Une telle réalité nous amène à la question de l’auto révision. Est-ce qu’il y a des techniques pour éviter les mécanismes mentaux de défense de son propre texte?

On devrait faire de notre mieux pour vivre son texte comme s’il s’agissait du texte de quelqu’un d’autre. Pour ce faire, il est par conséquent nécessaire, dans les limites du possible, de vivre le texte d’une façon distante chronotopiquement aussi bien dans le temps que dans l’espace.

Le temps écoulé entre la rédaction du premier brouillon et sa révision doit être aussi long que possible. Et c’est un des paramètres. En ce qui a trait à l’«espace» le détachement peut être de plus en plus grand en passant de la première à la dernière des situations décrites ci-dessous :

1. lire son propre texte sur le moniteur; (fortement déconseillé)

2. lire son propre texte sur papier; (non recommandé)

3. lire son propre texte imprimé seul et à haute voix2;

4. lire son propre texte à voix haute à quelqu’un d’autre; (fortement recommandé)
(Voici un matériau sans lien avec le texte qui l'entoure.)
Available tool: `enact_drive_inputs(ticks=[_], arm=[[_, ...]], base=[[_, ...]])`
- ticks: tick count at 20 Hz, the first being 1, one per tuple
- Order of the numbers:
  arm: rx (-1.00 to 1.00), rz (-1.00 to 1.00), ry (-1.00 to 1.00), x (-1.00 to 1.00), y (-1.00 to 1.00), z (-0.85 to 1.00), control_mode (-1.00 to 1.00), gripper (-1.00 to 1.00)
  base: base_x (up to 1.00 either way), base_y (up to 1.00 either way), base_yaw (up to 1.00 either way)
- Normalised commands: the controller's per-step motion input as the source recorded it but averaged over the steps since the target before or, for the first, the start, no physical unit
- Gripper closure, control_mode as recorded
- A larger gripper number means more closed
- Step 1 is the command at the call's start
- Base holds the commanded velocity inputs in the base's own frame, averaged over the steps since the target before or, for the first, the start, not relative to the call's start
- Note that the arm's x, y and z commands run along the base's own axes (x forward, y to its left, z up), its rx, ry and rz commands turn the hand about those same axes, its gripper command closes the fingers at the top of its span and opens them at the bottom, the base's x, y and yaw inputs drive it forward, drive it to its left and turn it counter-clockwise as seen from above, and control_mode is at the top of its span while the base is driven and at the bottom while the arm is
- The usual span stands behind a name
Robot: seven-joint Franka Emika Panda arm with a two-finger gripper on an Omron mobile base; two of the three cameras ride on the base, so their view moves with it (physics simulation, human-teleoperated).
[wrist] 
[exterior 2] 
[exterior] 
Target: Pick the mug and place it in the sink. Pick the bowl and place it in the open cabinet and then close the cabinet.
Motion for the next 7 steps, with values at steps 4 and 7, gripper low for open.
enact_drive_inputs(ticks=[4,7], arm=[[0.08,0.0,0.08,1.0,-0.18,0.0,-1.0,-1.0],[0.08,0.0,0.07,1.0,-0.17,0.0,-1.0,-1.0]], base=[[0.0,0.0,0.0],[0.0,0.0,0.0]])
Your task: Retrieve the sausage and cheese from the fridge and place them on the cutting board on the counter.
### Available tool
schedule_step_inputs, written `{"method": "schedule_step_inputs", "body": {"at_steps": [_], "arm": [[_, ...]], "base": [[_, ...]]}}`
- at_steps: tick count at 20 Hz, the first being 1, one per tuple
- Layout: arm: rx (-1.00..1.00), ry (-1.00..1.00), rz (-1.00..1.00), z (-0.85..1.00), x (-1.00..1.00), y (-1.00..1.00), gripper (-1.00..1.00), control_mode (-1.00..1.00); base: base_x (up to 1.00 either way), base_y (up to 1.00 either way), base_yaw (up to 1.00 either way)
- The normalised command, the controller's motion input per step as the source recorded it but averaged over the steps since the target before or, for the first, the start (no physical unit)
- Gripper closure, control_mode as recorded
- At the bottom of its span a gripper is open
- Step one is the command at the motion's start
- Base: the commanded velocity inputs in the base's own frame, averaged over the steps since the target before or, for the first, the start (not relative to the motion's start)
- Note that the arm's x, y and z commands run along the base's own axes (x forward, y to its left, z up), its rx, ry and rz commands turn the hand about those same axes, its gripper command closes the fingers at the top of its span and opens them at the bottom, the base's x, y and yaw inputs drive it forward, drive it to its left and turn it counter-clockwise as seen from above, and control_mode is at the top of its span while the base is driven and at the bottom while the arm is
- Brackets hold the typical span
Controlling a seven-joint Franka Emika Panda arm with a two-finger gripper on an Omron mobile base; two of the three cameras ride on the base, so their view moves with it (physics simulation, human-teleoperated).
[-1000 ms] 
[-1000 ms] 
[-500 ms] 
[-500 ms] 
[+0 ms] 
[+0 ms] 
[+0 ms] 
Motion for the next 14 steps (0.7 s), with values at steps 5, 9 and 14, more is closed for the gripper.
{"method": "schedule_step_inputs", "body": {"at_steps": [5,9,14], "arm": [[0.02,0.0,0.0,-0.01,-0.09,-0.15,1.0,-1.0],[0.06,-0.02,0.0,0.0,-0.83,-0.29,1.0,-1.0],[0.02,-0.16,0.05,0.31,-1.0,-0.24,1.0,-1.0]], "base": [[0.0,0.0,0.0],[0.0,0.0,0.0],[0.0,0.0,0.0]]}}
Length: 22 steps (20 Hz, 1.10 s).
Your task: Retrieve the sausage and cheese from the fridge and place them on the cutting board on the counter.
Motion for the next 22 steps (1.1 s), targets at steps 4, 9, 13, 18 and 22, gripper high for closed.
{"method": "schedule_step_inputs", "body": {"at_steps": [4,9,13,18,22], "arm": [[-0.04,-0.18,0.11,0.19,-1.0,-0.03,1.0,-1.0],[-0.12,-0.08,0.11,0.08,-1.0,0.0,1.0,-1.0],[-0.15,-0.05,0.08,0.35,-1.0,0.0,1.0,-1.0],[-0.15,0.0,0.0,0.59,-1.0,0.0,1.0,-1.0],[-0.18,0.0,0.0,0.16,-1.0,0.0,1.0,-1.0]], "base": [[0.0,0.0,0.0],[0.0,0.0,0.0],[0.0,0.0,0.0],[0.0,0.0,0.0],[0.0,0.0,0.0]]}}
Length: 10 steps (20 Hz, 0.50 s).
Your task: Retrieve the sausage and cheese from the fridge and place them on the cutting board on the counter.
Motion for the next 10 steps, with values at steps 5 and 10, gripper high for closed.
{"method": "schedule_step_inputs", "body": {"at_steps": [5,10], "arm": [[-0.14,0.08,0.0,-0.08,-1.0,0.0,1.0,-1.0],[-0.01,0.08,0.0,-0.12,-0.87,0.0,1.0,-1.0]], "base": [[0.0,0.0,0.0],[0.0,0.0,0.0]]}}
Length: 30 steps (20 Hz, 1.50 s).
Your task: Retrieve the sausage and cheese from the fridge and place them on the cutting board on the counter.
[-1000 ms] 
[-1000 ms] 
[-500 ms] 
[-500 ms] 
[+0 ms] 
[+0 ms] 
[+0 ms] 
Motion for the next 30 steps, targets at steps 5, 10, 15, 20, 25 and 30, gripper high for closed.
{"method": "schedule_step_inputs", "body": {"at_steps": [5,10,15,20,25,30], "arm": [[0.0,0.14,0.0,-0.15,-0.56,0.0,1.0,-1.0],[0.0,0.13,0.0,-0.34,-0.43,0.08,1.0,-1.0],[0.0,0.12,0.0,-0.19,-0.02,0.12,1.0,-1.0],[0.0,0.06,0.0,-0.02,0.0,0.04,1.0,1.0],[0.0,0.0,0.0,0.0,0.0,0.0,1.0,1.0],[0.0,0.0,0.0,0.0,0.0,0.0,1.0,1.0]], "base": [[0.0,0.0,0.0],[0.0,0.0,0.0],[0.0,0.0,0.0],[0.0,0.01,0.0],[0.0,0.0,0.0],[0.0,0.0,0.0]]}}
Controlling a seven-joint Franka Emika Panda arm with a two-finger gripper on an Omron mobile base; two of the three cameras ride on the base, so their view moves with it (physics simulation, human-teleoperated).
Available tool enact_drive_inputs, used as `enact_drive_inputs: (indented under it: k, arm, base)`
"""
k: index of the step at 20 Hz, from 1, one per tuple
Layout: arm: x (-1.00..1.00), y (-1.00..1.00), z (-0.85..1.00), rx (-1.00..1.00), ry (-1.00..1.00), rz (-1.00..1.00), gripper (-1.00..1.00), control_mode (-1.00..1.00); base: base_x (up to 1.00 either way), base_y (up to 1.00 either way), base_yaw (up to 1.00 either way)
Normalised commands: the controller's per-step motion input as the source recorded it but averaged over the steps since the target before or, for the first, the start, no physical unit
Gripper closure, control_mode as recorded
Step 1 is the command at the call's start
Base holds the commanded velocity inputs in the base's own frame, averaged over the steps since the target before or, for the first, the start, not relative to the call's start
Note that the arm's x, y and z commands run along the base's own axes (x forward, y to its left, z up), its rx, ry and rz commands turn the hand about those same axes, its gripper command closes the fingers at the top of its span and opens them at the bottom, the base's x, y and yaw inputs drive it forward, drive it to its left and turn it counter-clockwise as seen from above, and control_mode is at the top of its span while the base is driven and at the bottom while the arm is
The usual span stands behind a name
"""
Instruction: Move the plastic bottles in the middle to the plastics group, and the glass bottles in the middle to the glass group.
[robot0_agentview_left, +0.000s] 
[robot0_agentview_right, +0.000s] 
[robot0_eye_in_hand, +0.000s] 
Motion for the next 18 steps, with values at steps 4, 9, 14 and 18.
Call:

5. écouter le texte lu à l’auteur, à voix haute, par quelqu’un d’autre; (fortement recommandé)

6. écouter le texte lu à haute voix à l’auteur par quelqu’un d’autre en présence d’une audience; (fortement recommandé, mais je réalise qu’il s’agit d’une situation idéale irréaliste.

 

Bibliographie

CANETTI ELIAS Die gerettete Zunge. - Die Fackel im Ohr. - Das Augenspiel, München, Carl Hanser Verlag, 1995, ISBN 3-446-18062-1.

CANETTI ELIAS The Tongue Set Free. Remembrance of a European Childhood, translated by Joachim Neugroschel, in The Memoirs of Elias Canetti, New York, Farrar, Straus and Giroux, 1999, ISBN 0-374-19950-7, p. 1-286.

SHUTTLEWORTH MARK e COWIE MOIRA, Dictionary of Translation Studies, Manchester, St. Jerome, 1997, ISBN 1-900650-03-7.

La traduzione totale, edited by Bruno Osimo, Modena, Guaraldi Logos, 2000, ISBN 88-8049-195-4. Total´nyj perevod. Tartu, Tartu Ülikooli Kirjastus, 1995, ISBN 9985-56-122-8.


1 Canetti 1980: 314.
2 Une telle procédure implique au moins un risque : la voix introduit des traits super segmentaux qui pourraient rendre le texte plus compréhensible, surtout s’il est lu par le traducteur de l’auteur. Il est de beaucoup préférable que le texte soit lu par quelqu’un d’autre.